Sighing, she got up and returned to the living room.
A while later, Raquel came out of the computer room. "Mom," she said, "I'm going to brush and get ready for bed."
"What's the matter?"
"Nothing, really."
"You look like something is. Will you tell me?"
"Well . . . Sometimes I wish I was the oldest, instead of Becca."
"I understand. Okay. Go brush."
Raquel disappeared into the hall. "Ben," Lee murmured, "we might as well let both of them start at the same time."
He scowled a mock scowl. "If you say so."
"Snot!"
He laughed, then turned to their eldest. "Twenty minutes, Becca," he said.
"Yes Dad."
Gentle Ben, Lee thought. The strongest in the family.
The oven timer buzzed. Curious, she went into the kitchen and peered through the oven door. There was a cherry pie inside. She turned the buzzer off, turned on the exhaust fan, and opened the oven door. Ben, she realized, had put it in while she was in the bedroom.
"Thanks, hon," he said. He'd followed her in.
"One more question," she said.
"Yes?"
"Becca said something about the 'astral zone.' What's the astral zone?

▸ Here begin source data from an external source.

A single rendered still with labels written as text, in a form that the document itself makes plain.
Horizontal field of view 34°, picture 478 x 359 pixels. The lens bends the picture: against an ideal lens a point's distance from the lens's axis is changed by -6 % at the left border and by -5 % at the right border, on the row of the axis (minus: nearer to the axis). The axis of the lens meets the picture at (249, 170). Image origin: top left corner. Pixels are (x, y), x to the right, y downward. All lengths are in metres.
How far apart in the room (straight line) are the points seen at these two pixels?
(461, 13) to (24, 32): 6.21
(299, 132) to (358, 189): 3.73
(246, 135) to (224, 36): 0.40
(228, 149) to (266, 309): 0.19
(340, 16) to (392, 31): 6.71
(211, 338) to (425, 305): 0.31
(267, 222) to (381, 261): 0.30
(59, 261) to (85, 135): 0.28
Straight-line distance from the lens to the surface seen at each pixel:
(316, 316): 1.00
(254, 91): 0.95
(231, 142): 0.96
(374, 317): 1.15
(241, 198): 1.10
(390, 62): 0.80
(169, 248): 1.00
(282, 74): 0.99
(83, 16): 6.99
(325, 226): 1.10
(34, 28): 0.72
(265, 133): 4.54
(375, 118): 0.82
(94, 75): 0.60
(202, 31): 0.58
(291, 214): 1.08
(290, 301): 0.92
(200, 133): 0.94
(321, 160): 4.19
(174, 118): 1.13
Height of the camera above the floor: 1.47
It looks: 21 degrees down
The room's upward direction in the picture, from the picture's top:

That really sounds New Agey."
"It is New Agey, like heaven without the harps and angelic choirs and pink clouds and alabaster pillars, or whatever. I think of it as a sort of graduate school for souls, without the bureaucracy and pressures, the campus and occasional desperation. But I suspect that's a pretty inadequate description." Again he grinned. "Actually I've never thought much about it. I'll just wait till I get there."
My pragmatic spiritualist, she thought. My tender, patient, loving man. "Have I told you lately that I'm the world's smartest woman?" she asked.

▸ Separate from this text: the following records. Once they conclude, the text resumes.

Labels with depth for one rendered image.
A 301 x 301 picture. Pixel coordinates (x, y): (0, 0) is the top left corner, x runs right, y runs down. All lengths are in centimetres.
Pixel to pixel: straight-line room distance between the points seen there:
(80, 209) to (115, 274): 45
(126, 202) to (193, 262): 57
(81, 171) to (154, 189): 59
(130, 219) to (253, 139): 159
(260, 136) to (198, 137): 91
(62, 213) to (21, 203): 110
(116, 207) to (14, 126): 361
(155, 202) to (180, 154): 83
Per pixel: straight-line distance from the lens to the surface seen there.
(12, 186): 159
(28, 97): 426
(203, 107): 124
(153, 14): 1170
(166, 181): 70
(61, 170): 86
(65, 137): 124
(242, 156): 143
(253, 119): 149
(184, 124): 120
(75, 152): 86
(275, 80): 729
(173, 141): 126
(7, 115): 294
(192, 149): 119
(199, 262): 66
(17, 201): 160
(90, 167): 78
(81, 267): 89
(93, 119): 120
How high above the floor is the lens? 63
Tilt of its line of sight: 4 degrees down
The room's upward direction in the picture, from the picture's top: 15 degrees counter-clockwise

His eyebrows rose. "No, I don't believe you have."
"And I suppose you didn't notice for yourself." She moved to him, stood inches from him. He leaned backward in mock concern. "Well I am," she growled. "Because I married you."
"Oh. Well. Of course."
"In a minute I'm going to put your pie in the window cooler." She sounded more than a little like Lauren Bacall in an old Bogart movie. "An hour and a half from now, you and I will polish it off, and after that we'll polish off each other. The girls will be asleep by then."
They did. Afterward, lying side by side, Lee said, "I did it again. After I get upset, I always need you to make love to me."

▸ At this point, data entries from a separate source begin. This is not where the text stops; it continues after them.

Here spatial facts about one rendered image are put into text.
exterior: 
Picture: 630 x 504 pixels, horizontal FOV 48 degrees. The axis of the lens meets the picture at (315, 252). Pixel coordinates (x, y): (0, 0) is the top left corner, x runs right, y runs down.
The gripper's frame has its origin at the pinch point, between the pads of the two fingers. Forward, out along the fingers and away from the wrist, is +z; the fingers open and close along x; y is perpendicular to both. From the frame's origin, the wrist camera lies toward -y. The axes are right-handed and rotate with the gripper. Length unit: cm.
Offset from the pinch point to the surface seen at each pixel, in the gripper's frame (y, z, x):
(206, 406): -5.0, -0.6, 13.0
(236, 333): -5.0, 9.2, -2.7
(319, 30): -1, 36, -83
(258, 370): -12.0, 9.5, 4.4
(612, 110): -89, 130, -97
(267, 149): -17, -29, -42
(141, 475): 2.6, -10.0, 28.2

He chuckled. "You know what they say."
"What do they say?"
"Every cloud has a silver lining."
She sat up and hit him with her pillow, not hard enough to start a pillow fight, then lay back down. "For about the thousandth time," she said, "I find myself awed by my daughters. Our daughters. They're an incredible mixture of the best aspects of children with the best aspects of adults."
"Yup."
"And my husband isn't so bad either."
"Yup."
She looked at him lying on his back with his eyes closed, a half smile on his face. "Remember what I said in the kitchen?" she asked.
"About polishing each other off?"
"No! About being the world's smartest woman. I take it back."
"You do?"
"I do. I'm the world's luckiest woman."
His eyes opened, and raising himself on an elbow, he kissed her. "Remind me to thank you properly some time. In half an hour or so."
She kissed him back, and this time did another impression. "Any time, pilgrim, any time."
Ben lay bemused. Lee could be playful on occasion, but this evening . . . First a recognizable Bacall, and now what had surely been John Wayne!
Mentally he grinned. The most inspired thing I ever did, he told himself, was to marry her. And I got her daughters in the bargain.
It was midnight when Lee went to sleep. She awoke in the morning aware of having dreamt, but not of what. Only that the dream had been long and rambling. She was also aware that she was comfortable with her decision of the night before.